● Problem details: Output the data word for word, dropping every image.

● Supplied information:
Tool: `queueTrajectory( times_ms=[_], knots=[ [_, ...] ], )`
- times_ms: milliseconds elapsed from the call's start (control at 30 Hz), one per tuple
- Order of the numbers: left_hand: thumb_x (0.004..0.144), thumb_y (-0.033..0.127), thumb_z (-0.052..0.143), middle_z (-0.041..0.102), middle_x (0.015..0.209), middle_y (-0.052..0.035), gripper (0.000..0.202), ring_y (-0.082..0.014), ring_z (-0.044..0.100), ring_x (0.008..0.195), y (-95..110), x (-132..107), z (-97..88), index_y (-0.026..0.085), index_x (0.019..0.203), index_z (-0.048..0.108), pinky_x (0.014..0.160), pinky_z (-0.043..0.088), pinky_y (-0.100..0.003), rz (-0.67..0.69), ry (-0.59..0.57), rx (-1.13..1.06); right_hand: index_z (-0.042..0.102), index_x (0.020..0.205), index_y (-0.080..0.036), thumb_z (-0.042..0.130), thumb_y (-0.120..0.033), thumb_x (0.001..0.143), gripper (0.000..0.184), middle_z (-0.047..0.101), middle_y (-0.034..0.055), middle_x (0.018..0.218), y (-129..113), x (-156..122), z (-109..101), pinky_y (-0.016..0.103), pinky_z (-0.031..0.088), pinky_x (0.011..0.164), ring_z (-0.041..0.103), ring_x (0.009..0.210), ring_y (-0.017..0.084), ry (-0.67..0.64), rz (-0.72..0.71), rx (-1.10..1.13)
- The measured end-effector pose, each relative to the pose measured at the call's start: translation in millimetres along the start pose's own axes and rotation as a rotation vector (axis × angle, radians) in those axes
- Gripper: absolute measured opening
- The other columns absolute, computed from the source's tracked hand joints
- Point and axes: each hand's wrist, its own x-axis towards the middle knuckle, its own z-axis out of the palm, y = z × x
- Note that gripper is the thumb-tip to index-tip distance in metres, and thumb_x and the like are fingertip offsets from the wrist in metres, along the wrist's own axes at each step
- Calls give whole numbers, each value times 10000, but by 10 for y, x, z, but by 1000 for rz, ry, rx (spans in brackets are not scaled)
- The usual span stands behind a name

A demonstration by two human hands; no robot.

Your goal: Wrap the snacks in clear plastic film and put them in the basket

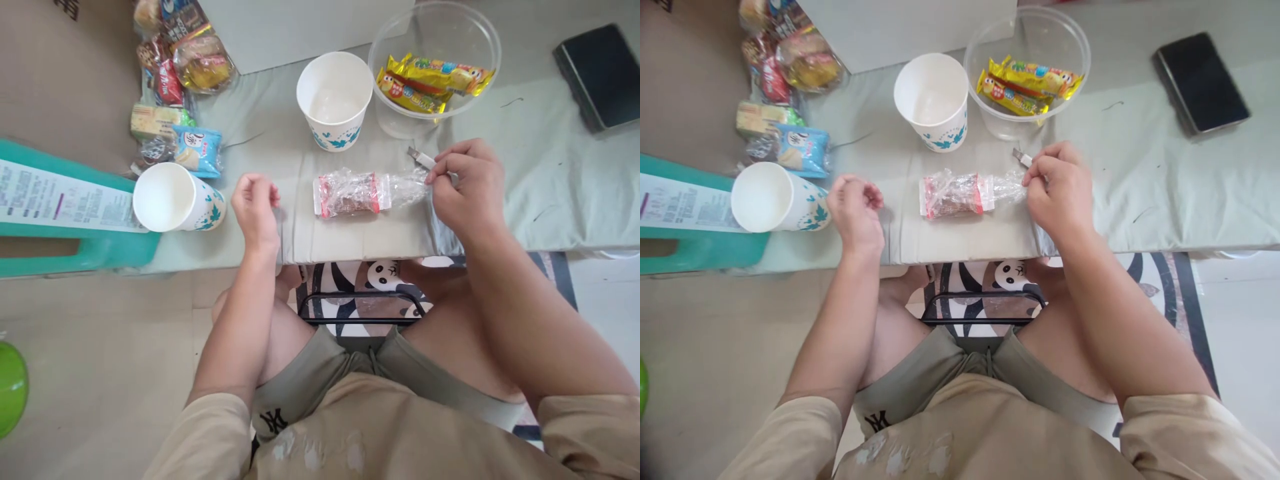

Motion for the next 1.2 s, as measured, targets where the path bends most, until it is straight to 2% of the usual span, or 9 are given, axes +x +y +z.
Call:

● Exercise result:
Tool: `queueTrajectory( times_ms=[_], knots=[ [_, ...] ], )`
- times_ms: milliseconds elapsed from the call's start (control at 30 Hz), one per tuple
- Order of the numbers: left_hand: thumb_x (0.004..0.144), thumb_y (-0.033..0.127), thumb_z (-0.052..0.143), middle_z (-0.041..0.102), middle_x (0.015..0.209), middle_y (-0.052..0.035), gripper (0.000..0.202), ring_y (-0.082..0.014), ring_z (-0.044..0.100), ring_x (0.008..0.195), y (-95..110), x (-132..107), z (-97..88), index_y (-0.026..0.085), index_x (0.019..0.203), index_z (-0.048..0.108), pinky_x (0.014..0.160), pinky_z (-0.043..0.088), pinky_y (-0.100..0.003), rz (-0.67..0.69), ry (-0.59..0.57), rx (-1.13..1.06); right_hand: index_z (-0.042..0.102), index_x (0.020..0.205), index_y (-0.080..0.036), thumb_z (-0.042..0.130), thumb_y (-0.120..0.033), thumb_x (0.001..0.143), gripper (0.000..0.184), middle_z (-0.047..0.101), middle_y (-0.034..0.055), middle_x (0.018..0.218), y (-129..113), x (-156..122), z (-109..101), pinky_y (-0.016..0.103), pinky_z (-0.031..0.088), pinky_x (0.011..0.164), ring_z (-0.041..0.103), ring_x (0.009..0.210), ring_y (-0.017..0.084), ry (-0.67..0.64), rz (-0.72..0.71), rx (-1.10..1.13)
- The measured end-effector pose, each relative to the pose measured at the call's start: translation in millimetres along the start pose's own axes and rotation as a rotation vector (axis × angle, radians) in those axes
- Gripper: absolute measured opening
- The other columns absolute, computed from the source's tracked hand joints
- Point and axes: each hand's wrist, its own x-axis towards the middle knuckle, its own z-axis out of the palm, y = z × x
- Note that gripper is the thumb-tip to index-tip distance in metres, and thumb_x and the like are fingertip offsets from the wrist in metres, along the wrist's own axes at each step
- Calls give whole numbers, each value times 10000, but by 10 for y, x, z, but by 1000 for rz, ry, rx (spans in brackets are not scaled)
- The usual span stands behind a name

A demonstration by two human hands; no robot.

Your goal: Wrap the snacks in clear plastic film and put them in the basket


Motion for the next 1.2 s, as measured, targets where the path bends most, until it is straight to 2% of the usual span, or 9 are given, axes +x +y +z.
Call:

Nothing else belongs to the answer.